“Resta al tuo posto”: le parole pronunciate ieri dal presidente turco
Erdogan e destinate al premier iracheno al-Abadi infiammano le tensioni
tra i due paesi, mai così tese da anni. Ieri durante il nono Consiglio
Islamico Euroasiatico a Istanbul, Erdogan ha lanciato il guanto di sfida
al governo centrale di Baghdad: “Lui [al-Abadi] dice
‘ritiratevi’. L’esercito della Repubblica di Turchia non ha perso il
senno da prendere ordini da te. Non sei il mio interlocutore, non sei al
mio livello. Chi sei? Il premier iracheno. Stai al tuo posto”.
Motivo delle tensioni è la presenza delle truppe turche (500 uomini
dei duemila presenti in totale in Iraq) nella base di Bashiqa, a soli 12
chilometri da Mosul, dove da quasi un anno l’esercito di Ankara sta
addestrando i combattenti peshmerga. C’è, ovviamente di più: da
Bashiqa Erdogan prepara la partecipazione alla battaglia per Mosul,
seconda città irachena dal giugno 2014 in mano allo Stato Islamico. Il
presidente turco lo dice con chiarezza: nessuno può tagliarci fuori
dall’operazione.
Perché in ballo c’è molto: il ruolo turco nel nuovo Medio Oriente che si sta ridisegnando. Ankara
vuole un vicino debole e controllabile, come è nella mente degli
alleati occidentali, un paese diviso in entità amministrative su basi
settarie nel quale la Turchia possa godere a pieno dei rapporti stretti
con il Kurdistan iracheno.
Baghdad, alla palese sfida, non poteva non reagire: dopo aver
definito la Turchia “forza occupante” e aver chiesto la scorsa settimana
l’intervento del Consiglio di Sicurezza dell’Onu, al-Abadi ha risposto
con un tweet. “Libereremo la nostra terra con la determinazione dei
nostri uomini e non con videochiamate”, ha scritto con un chiaro
riferimento all’apparizione su FaceTime che Erdogan fece la notte del
tentato golpe del 15 luglio quando fece appello alla popolazione turca
perché fermasse i golpisti.
Ad Ankara importa poco, forte del silenzio internazionale
sull’invasione turca del nord Iraq e delle bombe che da un anno e mezzo
piovono sulle montagne di Qandil, dove si nascondono gli uomini del Pkk.

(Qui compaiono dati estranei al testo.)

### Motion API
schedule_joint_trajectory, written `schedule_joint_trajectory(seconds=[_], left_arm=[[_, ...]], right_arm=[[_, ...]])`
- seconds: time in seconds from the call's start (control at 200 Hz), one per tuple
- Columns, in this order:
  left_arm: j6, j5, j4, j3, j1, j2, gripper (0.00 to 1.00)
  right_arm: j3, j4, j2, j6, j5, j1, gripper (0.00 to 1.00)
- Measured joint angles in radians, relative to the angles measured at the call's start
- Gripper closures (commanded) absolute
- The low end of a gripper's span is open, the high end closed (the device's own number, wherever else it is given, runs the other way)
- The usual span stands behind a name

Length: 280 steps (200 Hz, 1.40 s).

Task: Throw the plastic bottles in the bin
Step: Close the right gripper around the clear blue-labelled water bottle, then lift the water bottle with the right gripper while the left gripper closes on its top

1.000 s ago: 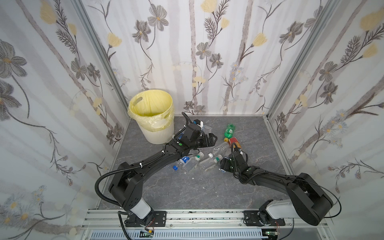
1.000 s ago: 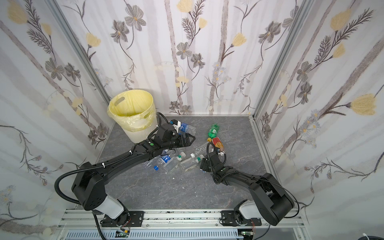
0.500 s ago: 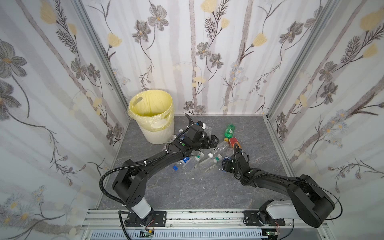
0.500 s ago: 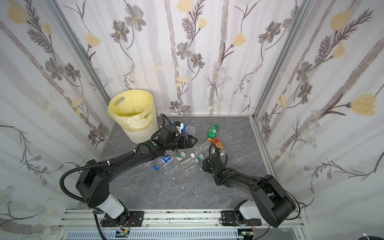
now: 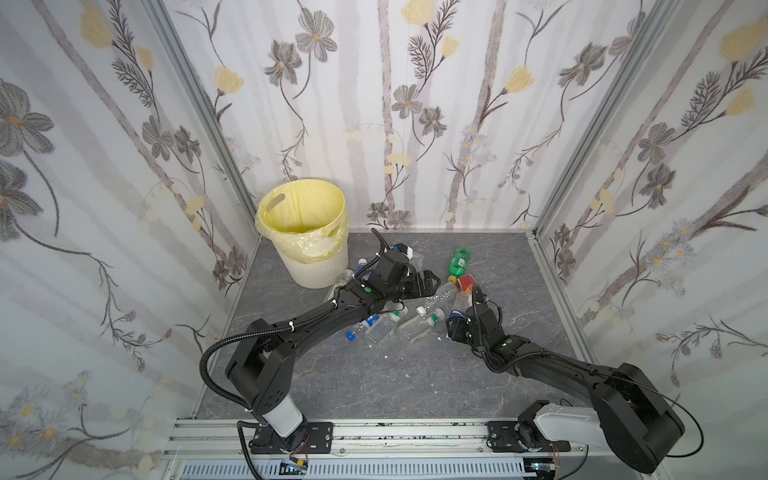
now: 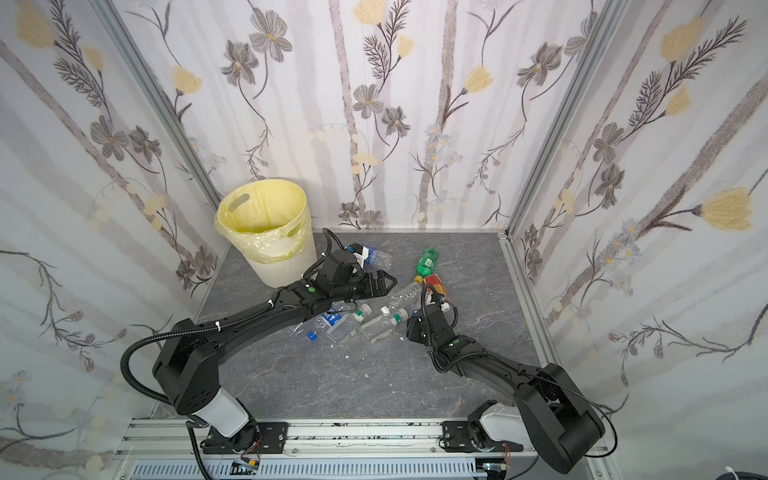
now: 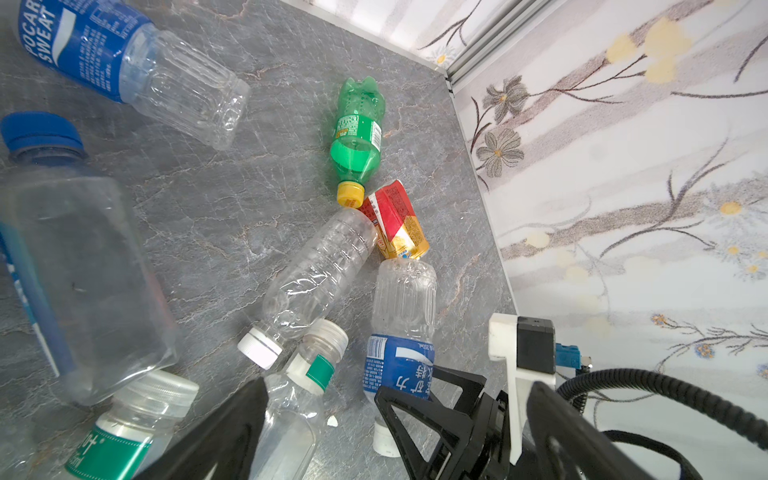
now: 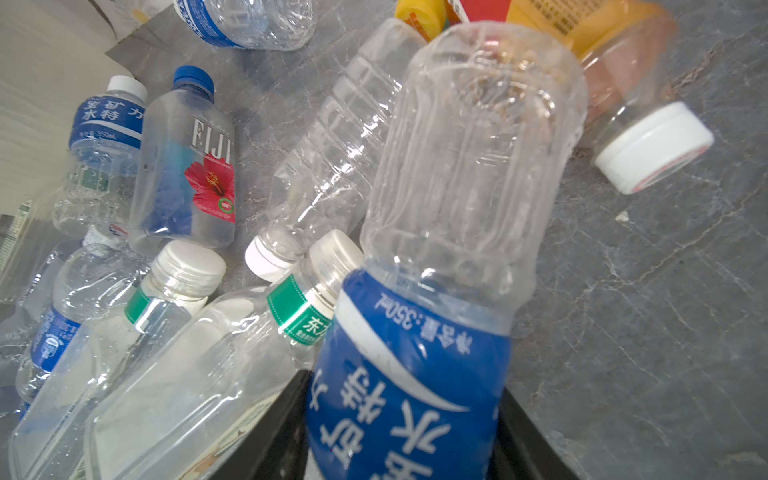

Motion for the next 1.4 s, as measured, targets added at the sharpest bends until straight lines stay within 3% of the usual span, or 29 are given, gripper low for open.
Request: schedule_joint_trajectory(seconds=[0.699,0.919,1.399], left_arm=[[0.002,-0.031,0.002,-0.002,0.038,-0.040,0.00],[-0.021,0.018,0.002,0.028,0.093,-0.030,0.00],[-0.057,0.107,-0.004,0.076,0.124,0.000,0.00]], right_arm=[[0.117,-0.062,-0.079,-0.089,-0.007,0.002,0.47],[0.190,-0.051,-0.047,-0.108,-0.032,0.040,0.47],[0.313,-0.010,0.019,-0.185,-0.074,0.135,0.47]])
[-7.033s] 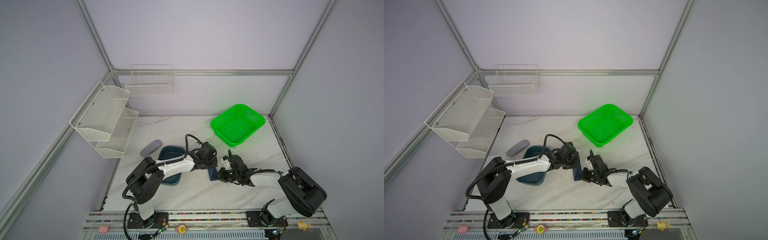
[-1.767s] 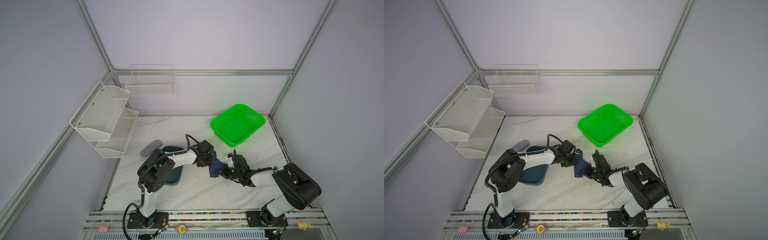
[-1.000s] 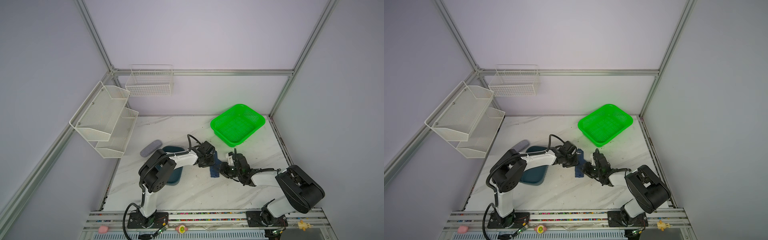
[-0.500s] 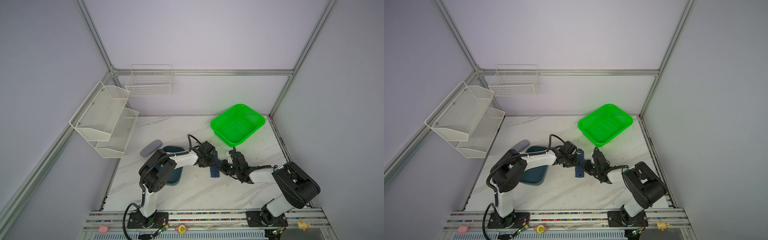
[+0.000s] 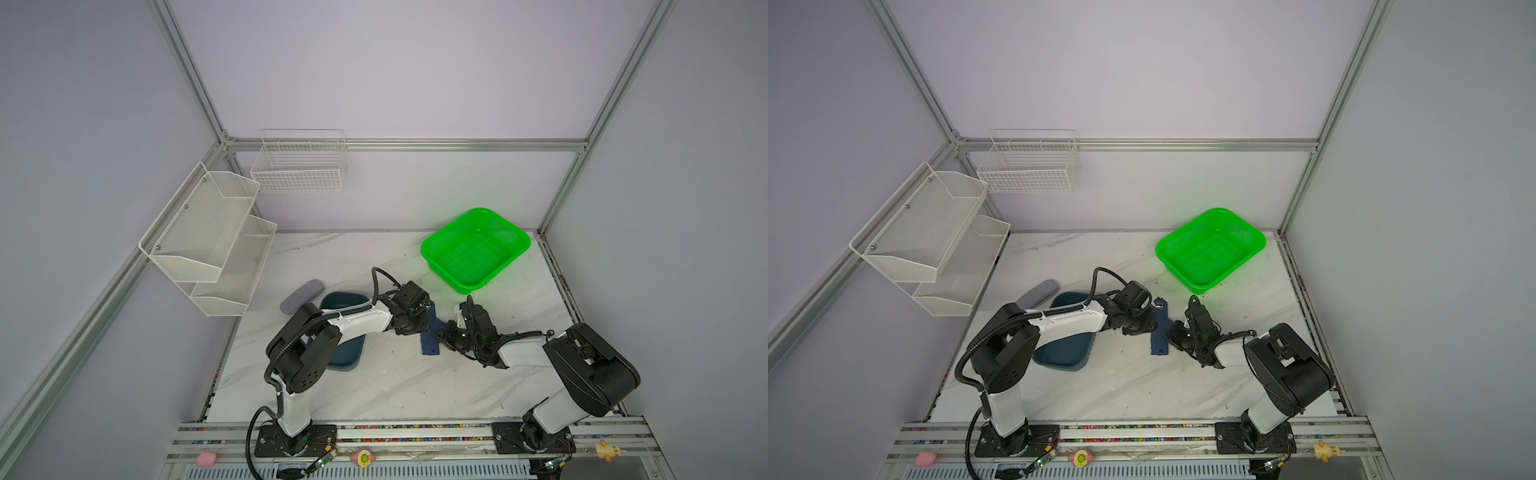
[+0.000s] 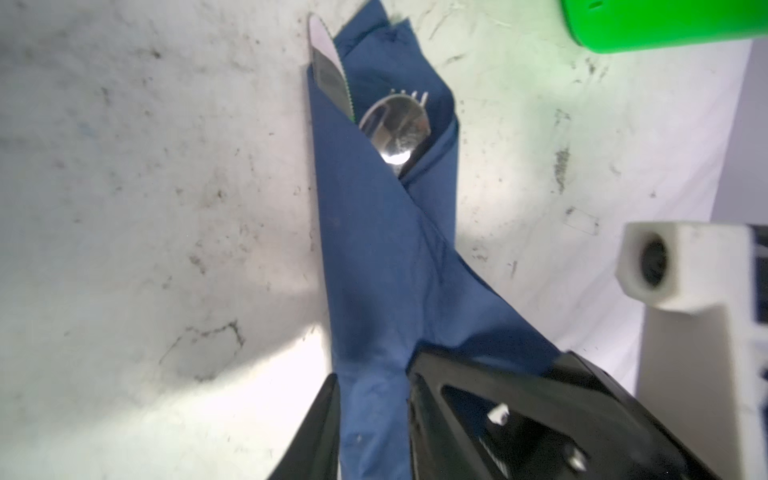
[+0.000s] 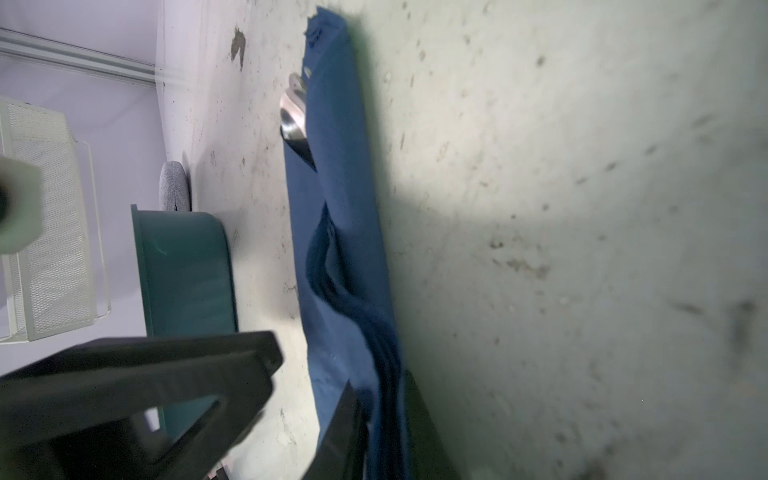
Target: Place the utensils on the paper napkin and roll it up
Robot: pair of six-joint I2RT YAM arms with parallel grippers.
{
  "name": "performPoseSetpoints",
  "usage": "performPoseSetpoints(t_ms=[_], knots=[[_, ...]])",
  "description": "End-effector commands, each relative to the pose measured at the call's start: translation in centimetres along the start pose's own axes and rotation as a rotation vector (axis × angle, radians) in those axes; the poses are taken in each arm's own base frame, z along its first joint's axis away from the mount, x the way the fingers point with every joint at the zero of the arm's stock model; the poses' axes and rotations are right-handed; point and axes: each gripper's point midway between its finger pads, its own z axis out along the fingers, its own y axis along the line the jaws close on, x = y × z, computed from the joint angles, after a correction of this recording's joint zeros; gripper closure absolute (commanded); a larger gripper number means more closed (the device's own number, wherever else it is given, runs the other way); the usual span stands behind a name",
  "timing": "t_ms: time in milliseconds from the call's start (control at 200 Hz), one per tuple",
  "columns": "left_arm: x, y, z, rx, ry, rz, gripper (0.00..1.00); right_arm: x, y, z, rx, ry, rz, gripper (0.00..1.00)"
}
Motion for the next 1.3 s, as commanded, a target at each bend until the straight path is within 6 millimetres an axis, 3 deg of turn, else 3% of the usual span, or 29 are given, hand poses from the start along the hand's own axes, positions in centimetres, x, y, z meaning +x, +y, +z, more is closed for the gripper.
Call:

Questa mattina il vice premier Kurtumulus ha ribadito l’intenzione di
mantenere le truppe a Bashiqa e la partecipazione alla battaglia finale
per Mosul.
E quella battaglia si avvicina. La scorsa settimana fonti
governative irachene indicavano nella fine di ottobre la data possibile
del lancio della controffensiva tanto attesa. Ieri altri reggimenti
dell’esercito sono arrivati a sud est della città, a 25 km di distanza
dal centro. Si posizioneranno, dice il colonnello al-Daraji,
sulla linea orientale e vicino alla diga di Mosul. Sono arrivati
rinforzi anche alle potenti milizie sciite che Stati Uniti e Turchia
vorrebbero escludere dall’offensiva: nella città kurda di Shekhan, nei
pressi di Mosul, ieri notte sono stati dispiegati miliziani armati delle
Unità di Mobilitazione Popolare. Si occuperanno di coprire l’avanzata
dalla diga di Mosul, a nord ovest della città.
Lo Stato Islamico è sotto pressione e lo dimostrano le
attività preparatorie registrate in città: gli islamisti hanno già
circondato Mosul di campi minati e trincee, hanno scavato tunnel e
posizionato i cecchini e nelle ultime ore hanno incrementato le difese,
arrivando – dicono fonti irachene e statunitensi – a usare bambini come
spie e a rasarsi le barbe per non essere riconosciuti nel caso di
ingresso dell’esercito governativo.
Nonostante le pressioni, però, l’Isis non cede: perde terreno, ma non capacità di attacco. Gli
attentati nelle zone non occupate si moltiplicano, l’ultimo ieri con un
morto e otto feriti in un mercato a Daham al-Mahmoud, a ovest della
capitale. L’obiettivo è dimostrare l’incapacità del governo a garantire
la sicurezza, soprattutto nelle città sciite, generare l’instabilità
necessaria ad accendere i già gravi settarismi interni
convincendo gli sciiti di fantomatiche responsabilità sunnite. Una
strategia che è militare ma anche politica e che ad oggi le forze
irachene non sono in grado di frenare.